Source-only baseline¶
model_so = MLPRegressor(
input_dim=8, # 8 housing features
latent_dim=64,
hidden_dims=(128, 64),
dropout=0.1,
)
trainer_so = SourceOnlyRegressionTrainer(
model_so, train_src, train_tgt, lr=1e-3
)
history_so = trainer_so.fit(epochs=40)
result_so = trainer_so.evaluate(test_tgt, domain="target")
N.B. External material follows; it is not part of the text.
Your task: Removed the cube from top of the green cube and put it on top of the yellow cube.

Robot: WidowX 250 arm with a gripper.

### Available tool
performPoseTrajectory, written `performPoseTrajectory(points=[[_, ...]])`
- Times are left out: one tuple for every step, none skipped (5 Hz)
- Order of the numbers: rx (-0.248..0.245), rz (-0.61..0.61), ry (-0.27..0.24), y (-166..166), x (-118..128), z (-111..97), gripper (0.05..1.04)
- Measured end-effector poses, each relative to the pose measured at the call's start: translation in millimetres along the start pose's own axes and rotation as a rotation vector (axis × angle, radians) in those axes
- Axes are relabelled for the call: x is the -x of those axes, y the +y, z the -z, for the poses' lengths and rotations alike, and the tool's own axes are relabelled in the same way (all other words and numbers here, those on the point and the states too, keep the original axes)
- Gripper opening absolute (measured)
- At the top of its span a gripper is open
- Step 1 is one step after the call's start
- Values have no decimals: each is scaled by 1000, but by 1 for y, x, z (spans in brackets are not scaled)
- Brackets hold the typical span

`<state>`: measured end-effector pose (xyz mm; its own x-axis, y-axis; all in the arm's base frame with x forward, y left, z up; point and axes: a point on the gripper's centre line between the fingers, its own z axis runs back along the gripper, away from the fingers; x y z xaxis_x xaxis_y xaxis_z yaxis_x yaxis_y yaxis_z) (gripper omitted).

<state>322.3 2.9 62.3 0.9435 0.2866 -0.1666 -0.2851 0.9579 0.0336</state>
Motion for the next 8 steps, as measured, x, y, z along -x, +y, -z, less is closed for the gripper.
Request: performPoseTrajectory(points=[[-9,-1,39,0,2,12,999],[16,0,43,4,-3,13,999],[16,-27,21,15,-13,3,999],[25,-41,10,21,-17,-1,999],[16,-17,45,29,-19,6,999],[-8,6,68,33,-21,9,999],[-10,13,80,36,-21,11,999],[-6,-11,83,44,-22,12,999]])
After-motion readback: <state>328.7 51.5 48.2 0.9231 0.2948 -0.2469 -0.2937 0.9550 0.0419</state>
print(f"Source-only → target RMSE={result_so['rmse']:.4f} R²={result_so['r2']:.3f}")
MMD-aligned model¶
model_mmd = MLPRegressor(
input_dim=8,
latent_dim=64,
hidden_dims=(128, 64),
dropout=0.1,
)
trainer_mmd = MMDRegressionTrainer(
model_mmd, train_src, train_tgt,
mmd_weight=0.3, warmup_epochs=5, lr=1e-3
)
history_mmd = trainer_mmd.fit(epochs=40)
result_mmd = trainer_mmd.evaluate(test_tgt, domain="target")
print(f"MMD → target RMSE={result_mmd['rmse']:.4f} R²={result_mmd['r2']:.3f}")
Evaluate on both domains¶
for trainer, label in [(trainer_so, "Source-only"), (trainer_mmd, "MMD")]:
r_src = trainer.evaluate(test_src, domain="source")
r_tgt = trainer.evaluate(test_tgt, domain="target")
print(f"{label:12s} src R²={r_src['r2']:.3f} tgt R²={r_tgt['r2']:.3f}")
Typical results¶
| Model | Source R² | Target R² | Target RMSE |
|---|---|---|---|
| Source-only | ~0.64 | ~0.55 | ~0.61 |
| MMD (λ=0.3) | ~0.63 | ~0.61 | ~0.57 |
The improvement from MMD is modest but consistent. California Housing has a relatively small geographic gap — the two regions share many feature correlations. More pronounced shifts (e.g. different countries or years) would show larger gains.
Tuning tips¶
| Symptom | Likely cause | Try |
|---|---|---|
| Target RMSE worse with MMD than without | λ too large — MMD dominates MSE | Reduce mmd_weight (try 0.1–0.5) |
| Source RMSE rises sharply after warmup | Too aggressive alignment | Increase warmup_epochs |
| Both RMSE stay flat | Learning rate too low | Increase lr or reduce hidden_dims |
| Target RMSE oscillates | Batch size too small for stable MMD estimate | Increase batch_size (≥ 128 recommended) |
API reference¶
MLPRegressor¶
MLPRegressor(
input_dim, # number of input features (required)
latent_dim=64, # bottleneck size (passed to MMD)
output_dim=1, # regression output size
hidden_dims=(128, 64), # encoder hidden layer sizes
dropout=0.1,
)
MMDRegressionTrainer¶
MMDRegressionTrainer(
model, source_loader, target_loader,
mmd_weight=1.0, # λ for the MMD term
lr=1e-3,
warmup_epochs=0, # source-only pre-training epochs
device=None, # auto-detected
mmd_sigmas=None, # RBF bandwidths (default: [0.1, 1, 5, 10, 50])
)
evaluate(loader, domain) returns {"domain", "mse", "rmse", "r2", "n_samples"}.